→ **WHAT YOU NEED TO DO**:
Using the listing below, return every line that includes "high".

→ **RECORDS FOR THE TASK**:
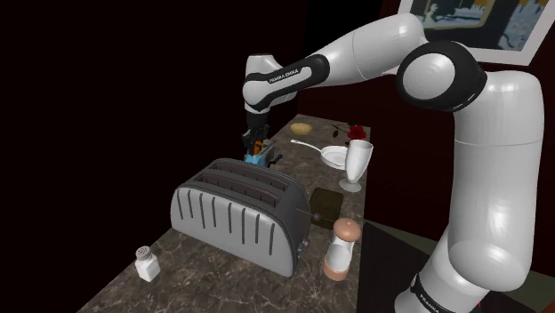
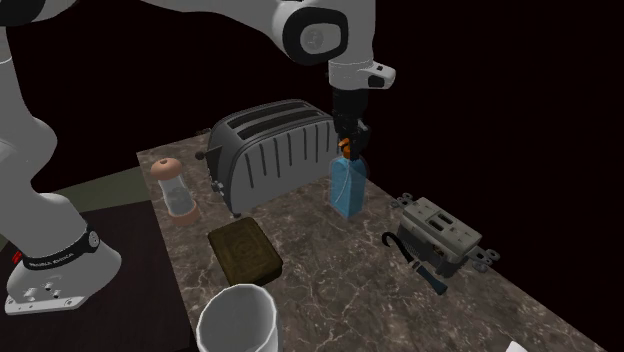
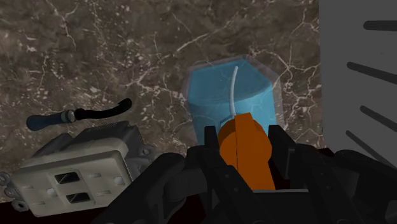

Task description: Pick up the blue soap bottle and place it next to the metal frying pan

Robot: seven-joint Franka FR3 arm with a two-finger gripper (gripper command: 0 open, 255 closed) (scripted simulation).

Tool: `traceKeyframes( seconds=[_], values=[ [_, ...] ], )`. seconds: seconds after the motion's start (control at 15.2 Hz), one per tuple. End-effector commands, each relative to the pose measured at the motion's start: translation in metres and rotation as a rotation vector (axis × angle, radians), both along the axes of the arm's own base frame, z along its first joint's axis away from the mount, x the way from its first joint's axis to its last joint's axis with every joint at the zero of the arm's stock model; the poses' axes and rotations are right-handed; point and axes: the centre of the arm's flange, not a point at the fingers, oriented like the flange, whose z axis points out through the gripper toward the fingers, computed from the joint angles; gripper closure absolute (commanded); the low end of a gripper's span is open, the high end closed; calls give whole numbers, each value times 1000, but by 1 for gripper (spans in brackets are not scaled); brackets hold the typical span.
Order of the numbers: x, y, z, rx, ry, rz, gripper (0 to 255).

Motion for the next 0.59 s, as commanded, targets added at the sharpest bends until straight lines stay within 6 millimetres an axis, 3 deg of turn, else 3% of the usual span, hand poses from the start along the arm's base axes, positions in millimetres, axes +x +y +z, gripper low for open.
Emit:
traceKeyframes(
  seconds=[0.0,0.2,0.53],
  values=[
    [0,0,-1,0,1,0,255],
    [0,0,-1,0,1,0,255],
    [0,0,26,0,1,0,255]
  ],
)
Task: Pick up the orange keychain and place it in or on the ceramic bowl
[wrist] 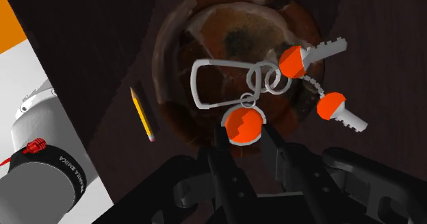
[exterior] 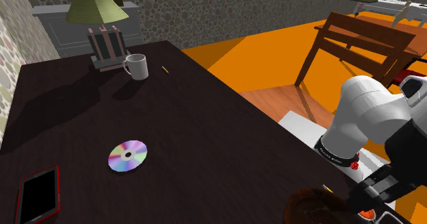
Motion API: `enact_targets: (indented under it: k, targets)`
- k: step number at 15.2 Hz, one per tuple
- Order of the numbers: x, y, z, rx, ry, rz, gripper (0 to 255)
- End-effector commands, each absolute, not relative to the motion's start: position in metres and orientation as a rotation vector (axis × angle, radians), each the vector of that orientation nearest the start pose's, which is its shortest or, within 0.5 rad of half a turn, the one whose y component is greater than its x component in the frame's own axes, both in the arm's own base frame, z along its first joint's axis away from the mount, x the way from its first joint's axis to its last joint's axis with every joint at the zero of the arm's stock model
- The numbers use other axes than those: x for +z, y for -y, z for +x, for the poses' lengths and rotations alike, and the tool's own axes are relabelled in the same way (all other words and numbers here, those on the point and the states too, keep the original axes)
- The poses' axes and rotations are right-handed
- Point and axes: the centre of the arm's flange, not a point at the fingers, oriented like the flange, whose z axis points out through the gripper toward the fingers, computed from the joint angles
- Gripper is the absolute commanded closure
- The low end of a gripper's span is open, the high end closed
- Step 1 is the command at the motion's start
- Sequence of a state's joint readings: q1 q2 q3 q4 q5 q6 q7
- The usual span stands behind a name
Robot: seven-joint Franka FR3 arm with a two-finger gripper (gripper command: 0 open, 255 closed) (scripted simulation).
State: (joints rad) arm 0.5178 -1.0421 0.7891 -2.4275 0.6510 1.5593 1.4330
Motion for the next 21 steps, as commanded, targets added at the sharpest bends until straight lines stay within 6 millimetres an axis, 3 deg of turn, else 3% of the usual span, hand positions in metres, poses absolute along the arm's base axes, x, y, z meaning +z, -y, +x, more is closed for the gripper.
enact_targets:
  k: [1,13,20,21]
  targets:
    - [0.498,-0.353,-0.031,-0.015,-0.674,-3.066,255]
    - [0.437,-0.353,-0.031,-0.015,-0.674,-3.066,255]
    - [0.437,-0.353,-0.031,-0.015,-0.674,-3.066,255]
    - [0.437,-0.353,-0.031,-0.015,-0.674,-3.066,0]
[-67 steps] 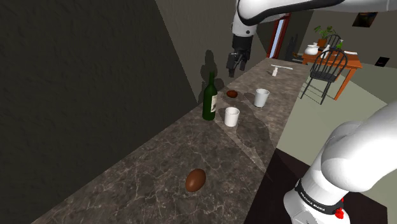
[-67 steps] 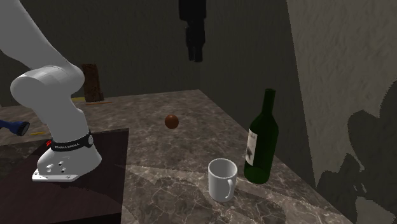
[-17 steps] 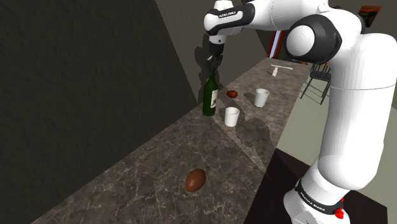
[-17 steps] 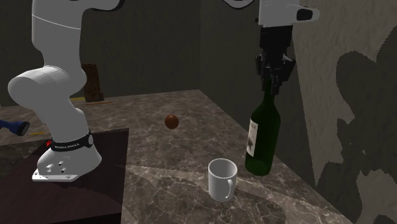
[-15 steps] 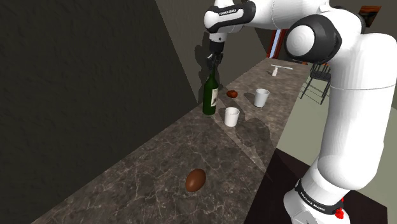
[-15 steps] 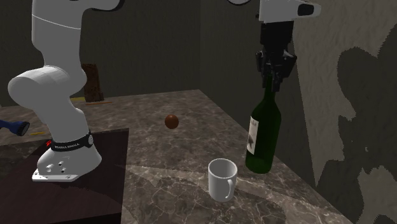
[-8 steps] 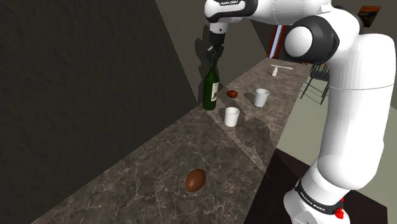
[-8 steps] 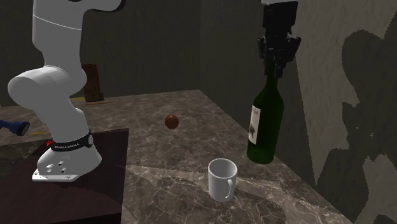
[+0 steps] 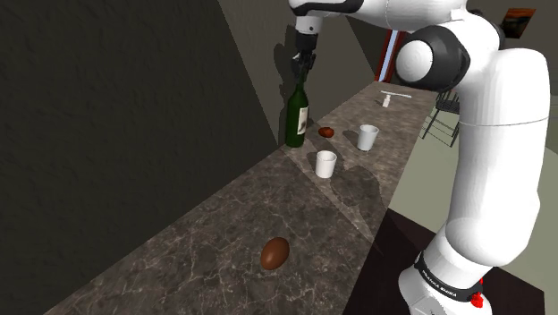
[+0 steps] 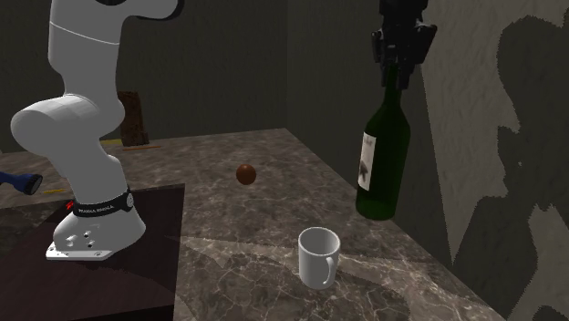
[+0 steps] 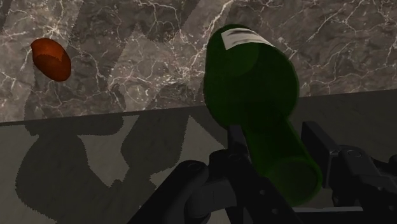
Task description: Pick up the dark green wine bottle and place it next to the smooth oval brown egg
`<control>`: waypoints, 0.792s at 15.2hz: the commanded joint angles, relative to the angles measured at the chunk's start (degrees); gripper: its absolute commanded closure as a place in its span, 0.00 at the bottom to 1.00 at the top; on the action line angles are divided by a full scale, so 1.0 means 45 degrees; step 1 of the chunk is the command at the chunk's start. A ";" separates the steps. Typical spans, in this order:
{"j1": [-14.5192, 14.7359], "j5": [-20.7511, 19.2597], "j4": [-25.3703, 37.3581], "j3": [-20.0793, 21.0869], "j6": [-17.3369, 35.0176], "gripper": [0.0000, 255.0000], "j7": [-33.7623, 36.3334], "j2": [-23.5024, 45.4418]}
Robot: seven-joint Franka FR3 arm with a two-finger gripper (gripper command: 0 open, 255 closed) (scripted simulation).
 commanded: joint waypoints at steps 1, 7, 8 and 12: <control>-0.0085 0.0048 0.0743 -0.0004 -0.0528 1.00 -0.0008 0.0216; 0.0544 -0.0390 -0.0873 0.0066 -0.0722 1.00 0.0547 -0.1650; 0.0693 -0.0501 -0.1277 0.0102 -0.0750 1.00 0.0703 -0.2096; 0.1214 -0.0907 -0.2569 0.0333 -0.1030 1.00 0.1378 -0.3723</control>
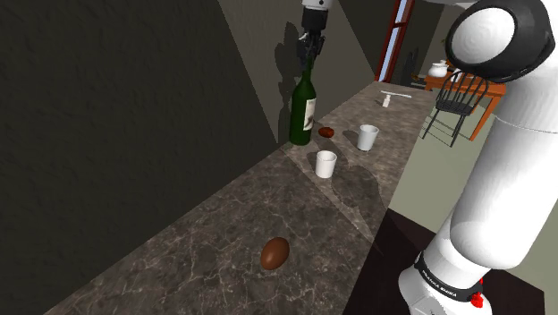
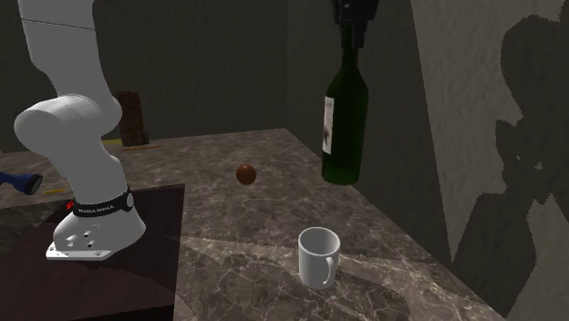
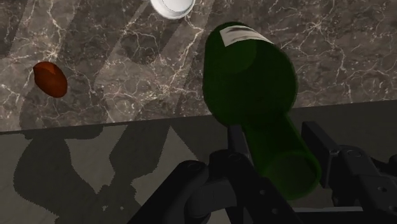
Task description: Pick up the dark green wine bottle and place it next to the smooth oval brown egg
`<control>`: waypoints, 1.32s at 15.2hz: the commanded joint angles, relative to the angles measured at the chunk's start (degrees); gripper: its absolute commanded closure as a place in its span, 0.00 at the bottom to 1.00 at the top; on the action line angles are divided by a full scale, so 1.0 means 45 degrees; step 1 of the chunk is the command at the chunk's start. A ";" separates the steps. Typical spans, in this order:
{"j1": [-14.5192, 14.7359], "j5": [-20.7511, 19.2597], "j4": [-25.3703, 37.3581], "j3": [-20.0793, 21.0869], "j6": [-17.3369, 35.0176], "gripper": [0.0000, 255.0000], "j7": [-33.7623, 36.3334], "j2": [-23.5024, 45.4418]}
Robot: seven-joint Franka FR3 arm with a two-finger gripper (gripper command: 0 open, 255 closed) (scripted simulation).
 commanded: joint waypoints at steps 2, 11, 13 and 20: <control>0.0393 -0.0284 -0.0744 0.0251 -0.0348 1.00 0.0610 -0.1140; 0.1209 -0.0736 -0.1820 0.1210 -0.1890 1.00 0.2340 -0.3809; 0.1361 -0.0764 -0.1840 0.1466 -0.2324 1.00 0.2744 -0.4265; 0.1855 -0.0685 -0.1302 0.2453 -0.4032 1.00 0.4232 -0.5434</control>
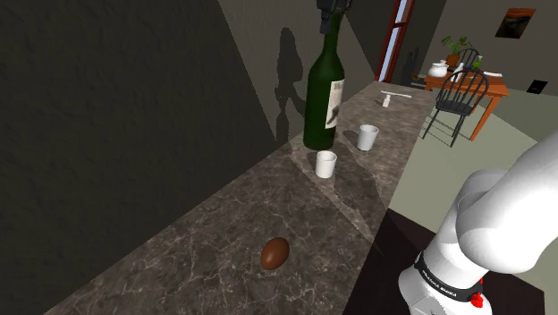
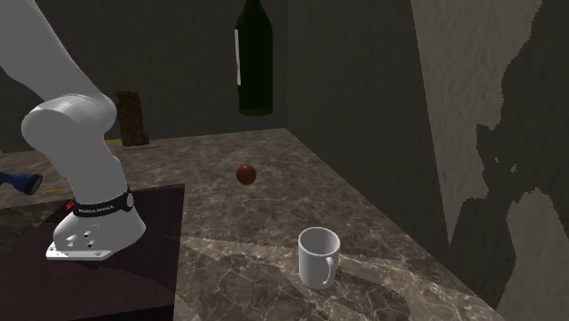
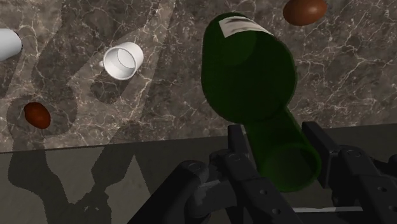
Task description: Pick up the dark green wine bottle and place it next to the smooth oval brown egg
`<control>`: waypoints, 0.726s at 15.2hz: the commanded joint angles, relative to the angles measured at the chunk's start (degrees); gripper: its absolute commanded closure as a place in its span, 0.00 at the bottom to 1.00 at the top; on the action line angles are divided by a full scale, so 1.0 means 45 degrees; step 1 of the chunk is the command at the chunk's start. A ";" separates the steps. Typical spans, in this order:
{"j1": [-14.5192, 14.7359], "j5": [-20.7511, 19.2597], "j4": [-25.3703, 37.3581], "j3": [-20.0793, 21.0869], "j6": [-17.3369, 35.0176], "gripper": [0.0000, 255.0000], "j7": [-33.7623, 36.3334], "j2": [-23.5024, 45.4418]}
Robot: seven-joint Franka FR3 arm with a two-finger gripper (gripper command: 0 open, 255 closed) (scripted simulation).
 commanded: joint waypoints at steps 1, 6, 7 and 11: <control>0.0127 0.0049 0.0237 0.0286 -0.0477 1.00 0.0437 -0.0233; 0.0447 0.0251 0.1339 0.1103 -0.1880 1.00 0.1642 -0.0541; 0.0505 0.0300 0.1631 0.1282 -0.2178 1.00 0.1902 -0.0550; 0.0709 0.0480 0.2311 0.1876 -0.2951 1.00 0.2786 -0.0658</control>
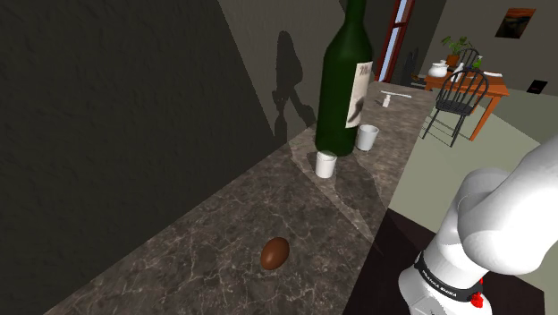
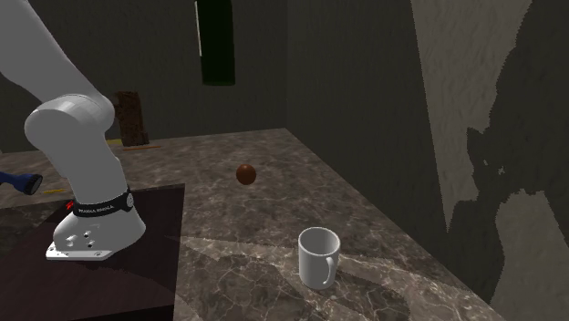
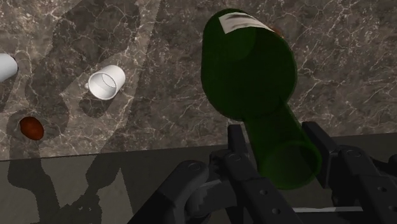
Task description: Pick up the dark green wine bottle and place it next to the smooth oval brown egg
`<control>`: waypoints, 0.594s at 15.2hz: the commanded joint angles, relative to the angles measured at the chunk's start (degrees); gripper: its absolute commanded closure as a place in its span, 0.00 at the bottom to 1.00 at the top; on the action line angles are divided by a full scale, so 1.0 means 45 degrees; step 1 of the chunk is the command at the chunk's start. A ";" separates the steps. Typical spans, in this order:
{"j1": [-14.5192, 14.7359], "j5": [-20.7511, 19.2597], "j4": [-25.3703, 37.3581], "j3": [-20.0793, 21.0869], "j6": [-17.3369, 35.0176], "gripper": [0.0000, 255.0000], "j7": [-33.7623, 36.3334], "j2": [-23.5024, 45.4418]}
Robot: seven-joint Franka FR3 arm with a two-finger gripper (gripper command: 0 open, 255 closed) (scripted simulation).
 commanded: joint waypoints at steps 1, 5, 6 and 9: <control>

→ **WRITTEN ANSWER**:
Tool: `traceKeyframes( seconds=[_], values=[ [_, ...] ], )`. seconds: seconds after the motion's start (control at 15.2 Hz), one per tuple. End-effector commands, each relative to the pose measured at the motion's start: translation in metres and rotation as a rotation vector (axis × angle, radians), both along the axes of the arm's own base frame, z along its first joint's axis away from the mount, x the way from its first joint's axis to its last joint's axis with every joint at the zero of the arm's stock model; the poses' axes and rotations are right-handed; point and axes: the centre of the arm's flange, not a point at the fingers, oriented like the flange, whose z axis points out through the gripper toward the fingers, computed from the joint angles; gripper closure absolute (commanded); the low end of a gripper's span is open, the high end closed; calls give whole numbers, each value times 1000, but by 1 for gripper (spans in brackets are not scaled); brackets hold the typical span.
- The low end of a gripper's span is open, the high end closed

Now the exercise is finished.